A primeira Conferência de Economia Popular e Solidária – a quarta do país, depois de 11 anos em que a Secretaria Nacional de Economia Solidária passou por um desmonte político – foi inesquecível para Jocelaine Santos da Silva, integrante do Banco Comunitário Cascata, de Porto Alegre (RS). Aos 49 anos, esta foi a primeira grande conferência de que ela participou como representante da sua comunidade.
“Eu sou nova na economia solidária. Perto destas pessoas que estão aqui, eu sou um bebê, e tô aprendendo com elas. Cada uma me conta uma história, uma parte, um sonho, um desejo”, descreveu Jocelaine para o Brasil de Fato RS. Ela se emocionou ao participar da cerimônia de abertura no Palácio do Planalto, quando teve a oportunidade de ouvir o presidente Luiz Inácio Lula da Silva recomendar às mais de mil pessoas presentes: “Lutem, não desistam!”

Durante os três dias em que se desenvolveu a 4ª Conferência Nacional de Economia Popular e Solidária, de 14 a 16 de agosto, na sede do Centro Técnico Educacional em Luziânia (GO), Jocelaine participou das votações do Eixo 2, sobre Finanças Solidárias e Crédito Solidário. Ao longo de seus mais de 40 anos de vida, ela exerceu, na prática, o conselho do presidente.
“Hoje a gente teve a plenária de votação das nossas 20 emendas, e amanhã a gente vai para a plenária geral”, informou ela, por Whatsapp. A cada palavra discutida, votada, as mulheres do Eixo, principalmente, diziam: “Vocês não esqueçam o que o nosso presidente falou, que é pra gente gritar, sair nas ruas e exigir nossos direitos”, lembrou Jocelaine.
Em seu relato, Jocelaine percebeu que a mistura de sotaques, etnias, cores, culturas, religiões foi um encontro da riqueza e do potencial da Economia Popular e Solidária. “Deu pra ver que todos(as) estão com o mesmo ideal que é mudar para que a Economia Solidária se faça presente dentro das periferias, nas vilas, nos territórios. Que seja reconhecida como uma outra economia”, afirmou.
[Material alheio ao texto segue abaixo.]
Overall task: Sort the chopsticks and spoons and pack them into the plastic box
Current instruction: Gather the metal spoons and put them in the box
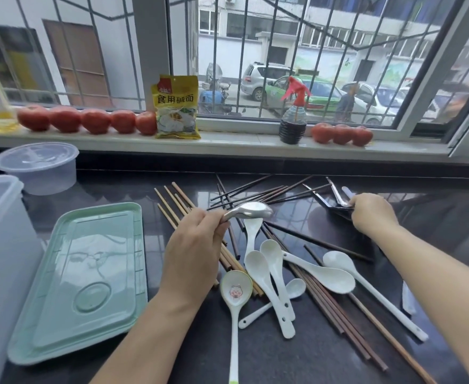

A cada intervalo, no almoço, ela se sentava ora com um, ora com outra pessoa, e foi tecendo assim uma rede de conhecimentos e saberes sobre outros lugares e seus desafios. Foi então que conversou com um senhor de Mato Grosso do Sul onde tem várias aldeias indígenas.
“Lá, a economia solidária é difícil de trabalhar, porque os adolescentes têm vergonha de falar sua língua de origem”, contou. E isso que tem sete a oito povos, cada um com a sua linguagem, com a sua etnia, com seu próprio jeito de ver. Ele também lhe disse que tem muitos senhores da época bem antiga que oprimem os indígenas naquela região. E que, quando tem votação, são os filhos destes senhores que ganham as eleições.
Jocelaine ouviu outra história, a de uma senhora que trabalha com famílias quilombolas em Pernambuco, que tenta resgatar a história do povo negro, especialmente da mulher negra. A mãe dessa quilombola era lavadeira e era lá que, por meio das cantigas, as histórias se espalhavam… outro lugar difícil de desenvolver a economia solidária, concluiu.

Ao final, depois de passar dias entre votações, palestras, discursos, histórias e sentimentos alheios, Jocelaine estava convencida: quer fazer ainda mais fortemente parte desta mudança. “Isso tudo que tá acontecendo aqui é uma mudança. Porque muitos que estão aqui – muitas mães, muitas vós, muitos pais, muitos filhos – deixaram a sua família em casa para estar aqui nestes quatro dias vivendo isso. Pode-se dizer que aqui é uma bateria em que a gente tá se recarregando depois de 11 anos, depois desse golpe em 2016, para dar continuidade”, afirmou.
E a continuidade, para Jocelaine, tem nome e endereço: Banco Comunitário da Cascata, que fica na periferia de Porto Alegre, no Morro das Antenas, como o pessoal do lugar costuma falar. Nos nove anos de existência do banco, que começou com trocas de roupas e alimentos, a moeda social “Antena” começa a se espraiar e a se tornar mais conhecida e forte. “A gente sempre trabalhou com oficinas, cursos, e também com a economia solidária. De uns meses pra cá conseguimos implementar a nossa moeda social física”, anunciou.
A “Antena” está circulando dentro da comunidade e conquistando mais empreendimentos. Tem os dois maiores que é o mercado e a madeireira, e agora também distribuição de gás e prestadores de serviço de Uber. A moeda “Antena” também circula como pagamento para o professor de capoeira. “A gente tá começando um grupo de geração de renda da costura e da alimentação. A partir de setembro vamos começar o microcrédito na comunidade para ajudar os pequenos empreendimentos”, informou Jocelaine.